The relative income hypothesis


This theory was put forward by J. S. Duesenberry in 1947.1 It assumes that people’s
consumption behaviour is influenced by others. If your friends have videos or CDs or a
second car, then you will probably buy these items too, even if you are poorer. If, on the other
hand, your income is high relative to others, you will not need to spend such a large
proportion of your income.
This explains the discrepancy between the short-run and long-run consumption functions.
In the short run, if people have a rise in their incomes, they will feel relatively better off
compared with others. They will therefore increase their consumption by only a modest
amount.
In the long run, if national income increases, people will not feel better off relative to
others. As average incomes increase, people generally consume more as they see others
consuming more.

The permanent income hypothesis


This was put forward by Milton Friedman in 1957.2 Friedman divided a person’s income into
two types: permanent and transitory.
Permanent income is the average (discounted) income that a person expects to receive
over his or her lifetime. To estimate this, people look at their current wages and what they are
likely to be earning in the future.

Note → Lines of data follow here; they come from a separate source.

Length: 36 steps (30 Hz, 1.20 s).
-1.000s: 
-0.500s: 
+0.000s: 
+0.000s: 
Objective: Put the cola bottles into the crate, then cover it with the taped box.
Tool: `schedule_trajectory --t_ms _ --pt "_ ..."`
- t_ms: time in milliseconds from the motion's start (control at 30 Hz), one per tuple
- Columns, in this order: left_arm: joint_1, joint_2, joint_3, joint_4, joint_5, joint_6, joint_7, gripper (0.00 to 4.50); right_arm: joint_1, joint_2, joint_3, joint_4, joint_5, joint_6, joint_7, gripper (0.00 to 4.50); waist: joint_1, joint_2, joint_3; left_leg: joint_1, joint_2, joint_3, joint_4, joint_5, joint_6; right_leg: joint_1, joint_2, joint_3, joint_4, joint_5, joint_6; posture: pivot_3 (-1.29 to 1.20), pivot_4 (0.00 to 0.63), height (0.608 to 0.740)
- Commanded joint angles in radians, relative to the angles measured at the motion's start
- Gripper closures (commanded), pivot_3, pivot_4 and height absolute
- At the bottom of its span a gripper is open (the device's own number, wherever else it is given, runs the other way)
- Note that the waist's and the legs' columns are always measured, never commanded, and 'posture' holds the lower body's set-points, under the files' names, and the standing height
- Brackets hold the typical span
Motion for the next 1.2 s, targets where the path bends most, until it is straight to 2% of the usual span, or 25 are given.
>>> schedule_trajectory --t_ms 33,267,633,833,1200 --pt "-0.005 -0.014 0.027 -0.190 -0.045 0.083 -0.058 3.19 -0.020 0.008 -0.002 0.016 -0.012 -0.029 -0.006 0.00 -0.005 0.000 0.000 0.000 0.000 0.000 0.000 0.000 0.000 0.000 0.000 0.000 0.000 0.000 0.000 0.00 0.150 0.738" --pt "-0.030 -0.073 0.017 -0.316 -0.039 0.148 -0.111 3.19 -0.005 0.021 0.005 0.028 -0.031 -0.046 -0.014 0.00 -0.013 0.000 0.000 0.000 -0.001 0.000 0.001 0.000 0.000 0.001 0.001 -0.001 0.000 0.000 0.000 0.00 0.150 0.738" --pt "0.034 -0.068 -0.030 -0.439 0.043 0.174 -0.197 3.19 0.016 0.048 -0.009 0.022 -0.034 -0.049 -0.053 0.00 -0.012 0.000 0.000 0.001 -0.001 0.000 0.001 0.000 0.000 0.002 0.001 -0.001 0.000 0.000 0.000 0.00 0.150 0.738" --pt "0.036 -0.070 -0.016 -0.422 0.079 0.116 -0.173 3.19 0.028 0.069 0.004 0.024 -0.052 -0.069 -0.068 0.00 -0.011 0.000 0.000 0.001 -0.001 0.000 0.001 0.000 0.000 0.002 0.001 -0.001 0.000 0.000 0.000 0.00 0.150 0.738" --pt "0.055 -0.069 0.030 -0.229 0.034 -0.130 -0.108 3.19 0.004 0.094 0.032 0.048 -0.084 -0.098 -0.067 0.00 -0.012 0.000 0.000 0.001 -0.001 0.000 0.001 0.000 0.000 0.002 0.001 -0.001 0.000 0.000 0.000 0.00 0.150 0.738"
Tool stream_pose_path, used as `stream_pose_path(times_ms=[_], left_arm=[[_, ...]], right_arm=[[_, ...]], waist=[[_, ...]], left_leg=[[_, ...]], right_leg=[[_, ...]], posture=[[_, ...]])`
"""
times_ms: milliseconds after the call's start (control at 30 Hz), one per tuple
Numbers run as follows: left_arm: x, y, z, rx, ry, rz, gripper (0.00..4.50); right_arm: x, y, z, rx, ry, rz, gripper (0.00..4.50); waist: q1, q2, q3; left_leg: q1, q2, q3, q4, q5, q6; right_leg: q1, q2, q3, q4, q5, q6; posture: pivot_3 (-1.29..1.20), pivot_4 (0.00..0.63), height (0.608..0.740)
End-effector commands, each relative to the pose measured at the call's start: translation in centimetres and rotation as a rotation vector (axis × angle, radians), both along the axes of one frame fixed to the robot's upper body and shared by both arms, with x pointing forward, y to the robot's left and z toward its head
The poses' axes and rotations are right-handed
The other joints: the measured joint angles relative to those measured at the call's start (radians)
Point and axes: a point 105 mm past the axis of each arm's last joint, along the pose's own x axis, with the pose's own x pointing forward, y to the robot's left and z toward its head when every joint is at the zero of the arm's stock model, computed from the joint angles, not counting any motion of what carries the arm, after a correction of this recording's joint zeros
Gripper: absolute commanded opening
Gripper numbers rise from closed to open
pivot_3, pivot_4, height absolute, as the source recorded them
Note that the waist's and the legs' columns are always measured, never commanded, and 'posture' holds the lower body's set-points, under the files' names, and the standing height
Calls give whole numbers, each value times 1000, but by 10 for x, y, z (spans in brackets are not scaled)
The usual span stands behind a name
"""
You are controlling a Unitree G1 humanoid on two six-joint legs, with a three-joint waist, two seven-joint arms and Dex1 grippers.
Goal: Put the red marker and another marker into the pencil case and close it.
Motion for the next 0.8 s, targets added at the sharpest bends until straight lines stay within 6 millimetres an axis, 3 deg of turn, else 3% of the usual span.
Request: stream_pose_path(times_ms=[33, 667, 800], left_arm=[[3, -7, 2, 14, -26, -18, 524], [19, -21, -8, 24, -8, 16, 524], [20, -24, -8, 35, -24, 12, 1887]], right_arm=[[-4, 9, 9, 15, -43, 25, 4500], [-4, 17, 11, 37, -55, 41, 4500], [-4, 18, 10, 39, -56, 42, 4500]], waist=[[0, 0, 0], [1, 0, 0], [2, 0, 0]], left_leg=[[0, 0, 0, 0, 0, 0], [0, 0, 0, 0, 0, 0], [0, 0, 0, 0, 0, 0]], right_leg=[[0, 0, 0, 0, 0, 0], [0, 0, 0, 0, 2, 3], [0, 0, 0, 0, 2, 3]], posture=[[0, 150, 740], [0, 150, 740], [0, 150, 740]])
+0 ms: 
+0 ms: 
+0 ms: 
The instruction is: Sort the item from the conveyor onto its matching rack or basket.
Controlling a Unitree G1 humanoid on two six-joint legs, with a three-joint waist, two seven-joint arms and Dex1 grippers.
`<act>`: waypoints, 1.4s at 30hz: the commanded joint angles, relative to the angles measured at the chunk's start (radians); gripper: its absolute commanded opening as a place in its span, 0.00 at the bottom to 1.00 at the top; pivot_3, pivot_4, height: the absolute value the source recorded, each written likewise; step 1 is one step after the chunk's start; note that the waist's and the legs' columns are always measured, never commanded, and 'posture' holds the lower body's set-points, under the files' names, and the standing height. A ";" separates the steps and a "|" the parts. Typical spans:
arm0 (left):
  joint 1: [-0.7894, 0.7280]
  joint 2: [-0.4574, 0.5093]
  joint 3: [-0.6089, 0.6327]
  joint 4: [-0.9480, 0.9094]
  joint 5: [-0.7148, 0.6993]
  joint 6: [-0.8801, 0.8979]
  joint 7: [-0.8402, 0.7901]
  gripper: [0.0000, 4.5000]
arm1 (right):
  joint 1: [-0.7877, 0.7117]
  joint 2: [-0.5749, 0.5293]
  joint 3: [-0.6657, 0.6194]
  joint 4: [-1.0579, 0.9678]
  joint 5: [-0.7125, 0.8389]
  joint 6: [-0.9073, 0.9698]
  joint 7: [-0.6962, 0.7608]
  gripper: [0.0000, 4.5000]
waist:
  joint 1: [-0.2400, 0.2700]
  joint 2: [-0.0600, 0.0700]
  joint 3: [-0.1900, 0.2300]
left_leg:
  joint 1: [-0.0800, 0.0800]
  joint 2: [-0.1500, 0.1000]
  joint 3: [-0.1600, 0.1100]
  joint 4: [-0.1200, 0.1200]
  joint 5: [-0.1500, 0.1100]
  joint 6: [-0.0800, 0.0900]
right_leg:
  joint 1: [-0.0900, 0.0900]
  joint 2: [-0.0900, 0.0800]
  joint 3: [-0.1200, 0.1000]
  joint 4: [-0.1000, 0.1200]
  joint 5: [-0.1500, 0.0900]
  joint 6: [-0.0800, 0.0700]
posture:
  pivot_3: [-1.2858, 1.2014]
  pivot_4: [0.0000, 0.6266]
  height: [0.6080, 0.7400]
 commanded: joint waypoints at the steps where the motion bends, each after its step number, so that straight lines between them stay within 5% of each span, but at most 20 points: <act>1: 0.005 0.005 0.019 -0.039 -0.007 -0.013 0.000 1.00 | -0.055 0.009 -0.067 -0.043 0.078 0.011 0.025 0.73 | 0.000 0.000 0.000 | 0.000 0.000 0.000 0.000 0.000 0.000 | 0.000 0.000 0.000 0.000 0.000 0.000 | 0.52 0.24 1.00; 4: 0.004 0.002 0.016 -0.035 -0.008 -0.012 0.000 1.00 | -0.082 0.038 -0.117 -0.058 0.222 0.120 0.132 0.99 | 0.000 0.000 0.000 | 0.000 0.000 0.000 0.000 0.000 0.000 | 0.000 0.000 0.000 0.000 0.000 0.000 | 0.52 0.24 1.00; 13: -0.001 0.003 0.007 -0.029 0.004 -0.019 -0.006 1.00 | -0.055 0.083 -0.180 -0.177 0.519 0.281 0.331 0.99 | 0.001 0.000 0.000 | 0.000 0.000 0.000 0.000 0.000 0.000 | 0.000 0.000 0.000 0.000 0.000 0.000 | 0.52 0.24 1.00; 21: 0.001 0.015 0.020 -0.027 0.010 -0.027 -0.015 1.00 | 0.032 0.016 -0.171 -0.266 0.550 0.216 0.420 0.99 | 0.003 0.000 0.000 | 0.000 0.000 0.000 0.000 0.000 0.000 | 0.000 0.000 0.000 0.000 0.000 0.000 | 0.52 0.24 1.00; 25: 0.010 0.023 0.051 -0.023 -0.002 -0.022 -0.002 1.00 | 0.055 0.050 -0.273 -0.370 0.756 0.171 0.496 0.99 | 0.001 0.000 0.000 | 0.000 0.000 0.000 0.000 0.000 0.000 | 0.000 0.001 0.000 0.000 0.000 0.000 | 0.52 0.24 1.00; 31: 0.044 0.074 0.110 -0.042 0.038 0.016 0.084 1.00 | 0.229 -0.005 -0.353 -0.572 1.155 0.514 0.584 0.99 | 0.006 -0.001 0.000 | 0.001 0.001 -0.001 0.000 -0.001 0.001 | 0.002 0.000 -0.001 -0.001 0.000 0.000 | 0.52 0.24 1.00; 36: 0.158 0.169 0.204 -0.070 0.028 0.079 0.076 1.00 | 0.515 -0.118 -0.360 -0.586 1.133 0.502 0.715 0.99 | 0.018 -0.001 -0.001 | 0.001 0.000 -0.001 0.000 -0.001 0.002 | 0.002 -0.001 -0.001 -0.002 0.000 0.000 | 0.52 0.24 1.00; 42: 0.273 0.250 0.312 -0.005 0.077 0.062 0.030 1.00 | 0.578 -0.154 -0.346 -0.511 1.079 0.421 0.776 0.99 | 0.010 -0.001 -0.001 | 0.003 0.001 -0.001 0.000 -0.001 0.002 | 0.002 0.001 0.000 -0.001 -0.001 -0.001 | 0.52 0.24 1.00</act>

It is on this that people base their normal planned spending.
The permanent income hypothesis has been extended by various economists, especially
Franco Modigliani, who have looked at the typical patterns of income that people earn over
their life span. (These are known as ‘life cycle theories’.)
Transitory income is defined as temporary, unexpected income. People do not base their
consumption plans on this. If people have an unexpected rise in income, they are likely to
save most, if not all of it.
How can this distinction be used to explain the difference between short- and long-run
consumption functions?
In the short run, a rise in national income may well lead to unexpected rises in
individuals’ incomes. For example, a boom in the business cycle can lead to unexpected
overtime for many workers. Since this is transitory income, it is largely saved. Consumption
rises only slightly.
In the long run, if higher incomes persist, people are likely to adjust their expectations of
their permanent income upwards. They will thus adjust their standard of living upwards and
spend more.

Question
Is it a reasonable assumption that consumption does not depend on transitory income? If it did,
what would this do to the shape of the short-run consumption function?
1
J. S. Duesenberry, Income, Saving and the Theory of Consumer Behaviour (Harvard University Press, 1949).

2
M. Friedman, A Theory of the Consumption Function (Princeton University Press, 1957).